In a resonant field of heartfelt listening they’re less often jumping in on each other to interrupt. Little children interrupt because their relationship to their impulses is still developing, but the storyteller might say, ‘Let’s hear what she said again. Let’s hear everything she had to say,’ and then tie that request back to stories already shared: ‘Supposing a pea was growing and someone just jumped in and said, Well, never mind, put your attention over here, and the poor pea couldn’t become what it is – so round and green and beautiful… Let’s listen well with no interruptions so whatever anybody has to say gets to be as round as a pea’ – painting a picture of that sort. It gives children something of the picture of the wholeness of the pea, or the roundness of the plate, helping us all to remember that what somebody says gets to round itself out before the next person speaks.”

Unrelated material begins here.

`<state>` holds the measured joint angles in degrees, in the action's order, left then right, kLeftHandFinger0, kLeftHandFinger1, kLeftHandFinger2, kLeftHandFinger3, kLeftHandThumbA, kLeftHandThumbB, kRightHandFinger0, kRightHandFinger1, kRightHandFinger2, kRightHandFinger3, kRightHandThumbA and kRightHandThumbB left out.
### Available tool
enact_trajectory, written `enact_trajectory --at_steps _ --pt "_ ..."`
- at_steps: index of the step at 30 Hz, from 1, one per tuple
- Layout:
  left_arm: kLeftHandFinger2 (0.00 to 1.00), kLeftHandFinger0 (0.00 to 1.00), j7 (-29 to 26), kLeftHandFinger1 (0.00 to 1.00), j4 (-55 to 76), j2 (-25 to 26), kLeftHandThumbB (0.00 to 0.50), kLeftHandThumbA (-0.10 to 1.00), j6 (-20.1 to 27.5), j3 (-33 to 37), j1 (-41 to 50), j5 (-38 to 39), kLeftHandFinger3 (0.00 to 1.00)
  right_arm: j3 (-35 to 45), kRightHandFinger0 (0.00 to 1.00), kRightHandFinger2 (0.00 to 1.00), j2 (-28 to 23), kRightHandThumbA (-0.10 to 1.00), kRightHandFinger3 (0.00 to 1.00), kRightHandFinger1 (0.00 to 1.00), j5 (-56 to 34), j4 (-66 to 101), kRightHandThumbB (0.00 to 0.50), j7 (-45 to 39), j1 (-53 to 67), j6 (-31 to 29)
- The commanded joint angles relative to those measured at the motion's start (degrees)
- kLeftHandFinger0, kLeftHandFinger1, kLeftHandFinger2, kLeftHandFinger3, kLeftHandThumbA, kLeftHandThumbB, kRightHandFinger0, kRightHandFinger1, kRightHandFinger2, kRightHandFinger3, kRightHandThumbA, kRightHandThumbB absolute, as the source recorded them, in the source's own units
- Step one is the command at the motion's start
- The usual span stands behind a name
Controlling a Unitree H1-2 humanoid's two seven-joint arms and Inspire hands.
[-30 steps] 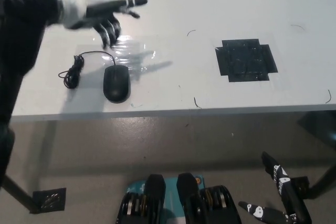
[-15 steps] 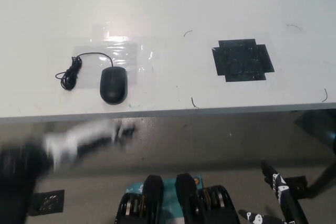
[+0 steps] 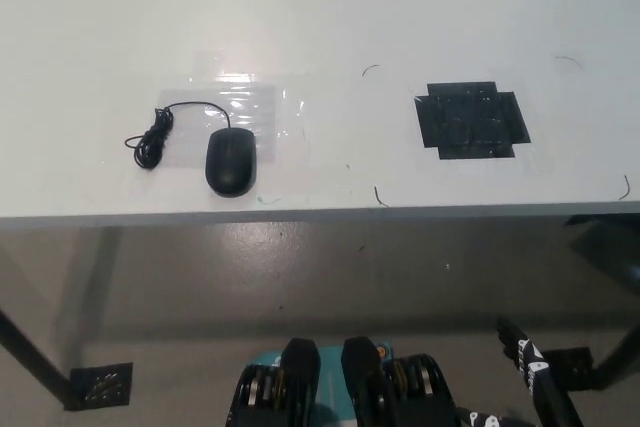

Some parents have expressed to Nancy that storytelling is something that seems difficult – another task at the end of an already long day. “Far from being another responsibility, the process of being the Storyteller and bringing attention to the way things are doesn’t make one tired,” she says. “It is just as refreshing for parents as it is for children. Storytelling is about breathing deeply, acknowledging the truth of what we are receiving, and speaking about it with real respect and joy and wonder. But if it’s approached as a worrisome task, then it will be just that. Parents are often pleasantly surprised that it was much easier and more pleasant than they thought, and exclaim, ‘Who would want to miss out on this much fun!’”
Embrace the gifts storytelling brings.
Think of three stories about food that you want to pass on to your kids: dinners at your grandmother’s house, picking berries with your brother on a family trip, the cake you made from scratch (and ruined!) … whatever you remember from your youth about cooking, eating, dining, experimenting with food or sharing it with others is fodder for connecting with your kids at the evening meal, no matter their ages. Write some notes about your memories, or type them into your computer. Once you write them down, you will be better able to recall them when you want to share them with your kids.